* [Assigned task] What appears in the data must be reproduced exactly.
- Opening Delimiter -
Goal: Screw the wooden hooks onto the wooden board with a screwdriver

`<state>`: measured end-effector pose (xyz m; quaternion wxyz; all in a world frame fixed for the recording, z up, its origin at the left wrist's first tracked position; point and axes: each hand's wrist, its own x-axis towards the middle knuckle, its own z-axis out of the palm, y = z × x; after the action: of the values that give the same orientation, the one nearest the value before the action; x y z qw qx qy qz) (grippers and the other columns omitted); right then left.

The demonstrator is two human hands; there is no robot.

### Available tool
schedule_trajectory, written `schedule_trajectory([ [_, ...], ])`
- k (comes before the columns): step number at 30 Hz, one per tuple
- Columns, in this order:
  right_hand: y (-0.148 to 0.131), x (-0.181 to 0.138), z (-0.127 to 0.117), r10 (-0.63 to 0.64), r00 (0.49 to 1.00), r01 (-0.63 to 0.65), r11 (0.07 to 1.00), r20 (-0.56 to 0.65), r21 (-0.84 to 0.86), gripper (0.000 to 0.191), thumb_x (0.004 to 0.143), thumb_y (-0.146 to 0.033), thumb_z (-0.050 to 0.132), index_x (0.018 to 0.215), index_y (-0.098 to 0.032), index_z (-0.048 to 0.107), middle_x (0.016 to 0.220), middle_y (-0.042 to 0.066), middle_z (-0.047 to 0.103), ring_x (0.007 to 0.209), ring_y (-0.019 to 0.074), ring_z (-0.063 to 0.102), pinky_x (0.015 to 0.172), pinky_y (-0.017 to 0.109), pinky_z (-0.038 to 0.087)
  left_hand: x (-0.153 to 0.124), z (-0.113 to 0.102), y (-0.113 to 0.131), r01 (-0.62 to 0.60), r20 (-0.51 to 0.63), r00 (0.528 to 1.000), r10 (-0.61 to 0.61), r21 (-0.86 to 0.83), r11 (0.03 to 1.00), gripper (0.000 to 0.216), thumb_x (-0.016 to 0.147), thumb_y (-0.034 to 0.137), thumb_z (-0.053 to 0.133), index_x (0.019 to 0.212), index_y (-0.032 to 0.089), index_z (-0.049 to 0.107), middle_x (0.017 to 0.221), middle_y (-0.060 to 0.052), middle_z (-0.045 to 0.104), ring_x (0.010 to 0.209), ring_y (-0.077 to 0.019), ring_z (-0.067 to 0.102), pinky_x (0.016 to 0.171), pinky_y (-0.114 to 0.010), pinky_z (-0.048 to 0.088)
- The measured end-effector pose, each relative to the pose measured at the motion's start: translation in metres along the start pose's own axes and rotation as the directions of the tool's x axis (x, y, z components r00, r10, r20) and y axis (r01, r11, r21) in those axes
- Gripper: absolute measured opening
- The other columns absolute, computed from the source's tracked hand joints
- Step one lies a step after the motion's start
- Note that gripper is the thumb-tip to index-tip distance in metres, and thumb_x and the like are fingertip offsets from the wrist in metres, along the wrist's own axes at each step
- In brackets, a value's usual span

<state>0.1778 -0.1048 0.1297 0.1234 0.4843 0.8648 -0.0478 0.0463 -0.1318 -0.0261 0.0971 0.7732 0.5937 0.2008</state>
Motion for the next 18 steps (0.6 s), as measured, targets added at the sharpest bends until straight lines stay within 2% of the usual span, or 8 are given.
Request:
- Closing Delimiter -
* [Exercise output]
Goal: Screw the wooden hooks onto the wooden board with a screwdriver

`<state>`: measured end-effector pose (xyz m; quaternion wxyz; all in a world frame fixed for the recording, z up, its origin at the left wrist's first tracked position; point and axes: each hand's wrist, its own x-axis towards the middle knuckle, its own z-axis out of the palm, y = z × x; after the action: of the values that give the same orientation, the one nearest the value before the action; x y z qw qx qy qz) (grippers and the other columns omitted); right then left.

The demonstrator is two human hands; there is no robot.

### Available tool
schedule_trajectory, written `schedule_trajectory([ [_, ...], ])`
- k (comes before the columns): step number at 30 Hz, one per tuple
- Columns, in this order:
  right_hand: y (-0.148 to 0.131), x (-0.181 to 0.138), z (-0.127 to 0.117), r10 (-0.63 to 0.64), r00 (0.49 to 1.00), r01 (-0.63 to 0.65), r11 (0.07 to 1.00), r20 (-0.56 to 0.65), r21 (-0.84 to 0.86), gripper (0.000 to 0.191), thumb_x (0.004 to 0.143), thumb_y (-0.146 to 0.033), thumb_z (-0.050 to 0.132), index_x (0.018 to 0.215), index_y (-0.098 to 0.032), index_z (-0.048 to 0.107), middle_x (0.016 to 0.220), middle_y (-0.042 to 0.066), middle_z (-0.047 to 0.103), ring_x (0.007 to 0.209), ring_y (-0.019 to 0.074), ring_z (-0.063 to 0.102), pinky_x (0.015 to 0.172), pinky_y (-0.017 to 0.109), pinky_z (-0.038 to 0.087)
  left_hand: x (-0.153 to 0.124), z (-0.113 to 0.102), y (-0.113 to 0.131), r01 (-0.62 to 0.60), r20 (-0.51 to 0.63), r00 (0.528 to 1.000), r10 (-0.61 to 0.61), r21 (-0.86 to 0.83), r11 (0.03 to 1.00), gripper (0.000 to 0.216), thumb_x (-0.016 to 0.147), thumb_y (-0.034 to 0.137), thumb_z (-0.053 to 0.133), index_x (0.019 to 0.212), index_y (-0.032 to 0.089), index_z (-0.049 to 0.107), middle_x (0.017 to 0.221), middle_y (-0.060 to 0.052), middle_z (-0.045 to 0.104), ring_x (0.010 to 0.209), ring_y (-0.077 to 0.019), ring_z (-0.067 to 0.102), pinky_x (0.016 to 0.171), pinky_y (-0.114 to 0.010), pinky_z (-0.048 to 0.088)
- The measured end-effector pose, each relative to the pose measured at the motion's start: translation in metres along the start pose's own axes and rotation as the directions of the tool's x axis (x, y, z components r00, r10, r20) and y axis (r01, r11, r21) in those axes
- Gripper: absolute measured opening
- The other columns absolute, computed from the source's tracked hand joints
- Step one lies a step after the motion's start
- Note that gripper is the thumb-tip to index-tip distance in metres, and thumb_x and the like are fingertip offsets from the wrist in metres, along the wrist's own axes at each step
- In brackets, a value's usual span

<state>0.1778 -0.1048 0.1297 0.1234 0.4843 0.8648 -0.0478 0.0463 -0.1318 -0.0261 0.0971 0.7732 0.5937 0.2008</state>
Motion for the next 18 steps (0.6 s), as measured, targets added at the sharpest bends until straight lines stay within 2% of the usual span, or 8 are given.
Request:

Work on the answer is now done.